_Prompt_. Extract the data exactly, missing nothing.

_Given material_.
• • • • •

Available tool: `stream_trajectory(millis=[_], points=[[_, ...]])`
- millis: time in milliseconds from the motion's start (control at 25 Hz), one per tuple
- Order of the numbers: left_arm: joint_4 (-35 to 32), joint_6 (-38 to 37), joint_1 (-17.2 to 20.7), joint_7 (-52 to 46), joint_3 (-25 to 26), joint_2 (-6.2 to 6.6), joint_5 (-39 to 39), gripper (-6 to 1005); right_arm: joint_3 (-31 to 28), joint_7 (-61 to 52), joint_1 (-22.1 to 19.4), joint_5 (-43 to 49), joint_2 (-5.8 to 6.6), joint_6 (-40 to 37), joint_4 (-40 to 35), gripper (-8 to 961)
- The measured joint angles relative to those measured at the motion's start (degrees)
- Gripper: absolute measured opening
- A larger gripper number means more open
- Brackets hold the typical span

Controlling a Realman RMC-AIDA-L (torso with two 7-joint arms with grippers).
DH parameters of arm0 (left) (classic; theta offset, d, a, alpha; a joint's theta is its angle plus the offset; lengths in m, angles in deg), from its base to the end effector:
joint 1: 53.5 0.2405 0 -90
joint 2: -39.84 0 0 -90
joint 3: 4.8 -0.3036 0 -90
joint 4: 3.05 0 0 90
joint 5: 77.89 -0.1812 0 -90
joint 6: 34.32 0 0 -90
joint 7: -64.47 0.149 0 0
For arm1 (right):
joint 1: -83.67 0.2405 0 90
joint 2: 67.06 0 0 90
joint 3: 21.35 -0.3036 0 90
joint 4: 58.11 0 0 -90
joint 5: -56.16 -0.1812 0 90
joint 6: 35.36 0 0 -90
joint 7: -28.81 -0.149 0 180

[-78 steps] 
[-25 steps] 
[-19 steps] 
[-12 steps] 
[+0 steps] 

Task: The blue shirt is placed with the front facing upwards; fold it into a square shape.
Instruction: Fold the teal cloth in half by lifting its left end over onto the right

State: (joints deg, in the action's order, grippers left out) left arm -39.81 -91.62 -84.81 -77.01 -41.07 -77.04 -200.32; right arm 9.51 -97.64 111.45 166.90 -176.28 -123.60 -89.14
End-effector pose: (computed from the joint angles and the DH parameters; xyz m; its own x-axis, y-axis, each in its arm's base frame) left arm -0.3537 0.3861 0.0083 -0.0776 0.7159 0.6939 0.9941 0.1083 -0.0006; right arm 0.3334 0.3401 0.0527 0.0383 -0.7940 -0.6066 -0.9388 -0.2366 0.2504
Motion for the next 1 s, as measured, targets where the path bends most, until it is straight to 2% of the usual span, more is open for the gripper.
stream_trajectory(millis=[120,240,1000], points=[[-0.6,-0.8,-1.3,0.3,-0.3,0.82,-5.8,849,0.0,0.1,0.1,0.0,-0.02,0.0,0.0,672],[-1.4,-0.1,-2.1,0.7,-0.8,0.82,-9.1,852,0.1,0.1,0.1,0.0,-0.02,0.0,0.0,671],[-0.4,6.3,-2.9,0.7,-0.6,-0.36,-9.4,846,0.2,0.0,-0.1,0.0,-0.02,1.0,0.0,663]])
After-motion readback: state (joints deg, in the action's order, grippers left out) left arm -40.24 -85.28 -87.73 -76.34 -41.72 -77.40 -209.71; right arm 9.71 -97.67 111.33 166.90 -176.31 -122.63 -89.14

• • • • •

_Task solution_.
Available tool: `stream_trajectory(millis=[_], points=[[_, ...]])`
- millis: time in milliseconds from the motion's start (control at 25 Hz), one per tuple
- Order of the numbers: left_arm: joint_4 (-35 to 32), joint_6 (-38 to 37), joint_1 (-17.2 to 20.7), joint_7 (-52 to 46), joint_3 (-25 to 26), joint_2 (-6.2 to 6.6), joint_5 (-39 to 39), gripper (-6 to 1005); right_arm: joint_3 (-31 to 28), joint_7 (-61 to 52), joint_1 (-22.1 to 19.4), joint_5 (-43 to 49), joint_2 (-5.8 to 6.6), joint_6 (-40 to 37), joint_4 (-40 to 35), gripper (-8 to 961)
- The measured joint angles relative to those measured at the motion's start (degrees)
- Gripper: absolute measured opening
- A larger gripper number means more open
- Brackets hold the typical span

Controlling a Realman RMC-AIDA-L (torso with two 7-joint arms with grippers).
DH parameters of arm0 (left) (classic; theta offset, d, a, alpha; a joint's theta is its angle plus the offset; lengths in m, angles in deg), from its base to the end effector:
joint 1: 53.5 0.2405 0 -90
joint 2: -39.84 0 0 -90
joint 3: 4.8 -0.3036 0 -90
joint 4: 3.05 0 0 90
joint 5: 77.89 -0.1812 0 -90
joint 6: 34.32 0 0 -90
joint 7: -64.47 0.149 0 0
For arm1 (right):
joint 1: -83.67 0.2405 0 90
joint 2: 67.06 0 0 90
joint 3: 21.35 -0.3036 0 90
joint 4: 58.11 0 0 -90
joint 5: -56.16 -0.1812 0 90
joint 6: 35.36 0 0 -90
joint 7: -28.81 -0.149 0 180

[-78 steps] 
[-25 steps] 
[-19 steps] 
[-12 steps] 
[+0 steps] 

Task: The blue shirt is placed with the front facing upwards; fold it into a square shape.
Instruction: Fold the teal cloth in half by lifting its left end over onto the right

State: (joints deg, in the action's order, grippers left out) left arm -39.81 -91.62 -84.81 -77.01 -41.07 -77.04 -200.32; right arm 9.51 -97.64 111.45 166.90 -176.28 -123.60 -89.14
End-effector pose: (computed from the joint angles and the DH parameters; xyz m; its own x-axis, y-axis, each in its arm's base frame) left arm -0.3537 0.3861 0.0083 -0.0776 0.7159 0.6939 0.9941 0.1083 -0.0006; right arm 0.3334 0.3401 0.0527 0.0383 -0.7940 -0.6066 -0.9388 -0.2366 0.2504
Motion for the next 1 s, as measured, targets where the path bends most, until it is straight to 2% of the usual span, more is open for the gripper.
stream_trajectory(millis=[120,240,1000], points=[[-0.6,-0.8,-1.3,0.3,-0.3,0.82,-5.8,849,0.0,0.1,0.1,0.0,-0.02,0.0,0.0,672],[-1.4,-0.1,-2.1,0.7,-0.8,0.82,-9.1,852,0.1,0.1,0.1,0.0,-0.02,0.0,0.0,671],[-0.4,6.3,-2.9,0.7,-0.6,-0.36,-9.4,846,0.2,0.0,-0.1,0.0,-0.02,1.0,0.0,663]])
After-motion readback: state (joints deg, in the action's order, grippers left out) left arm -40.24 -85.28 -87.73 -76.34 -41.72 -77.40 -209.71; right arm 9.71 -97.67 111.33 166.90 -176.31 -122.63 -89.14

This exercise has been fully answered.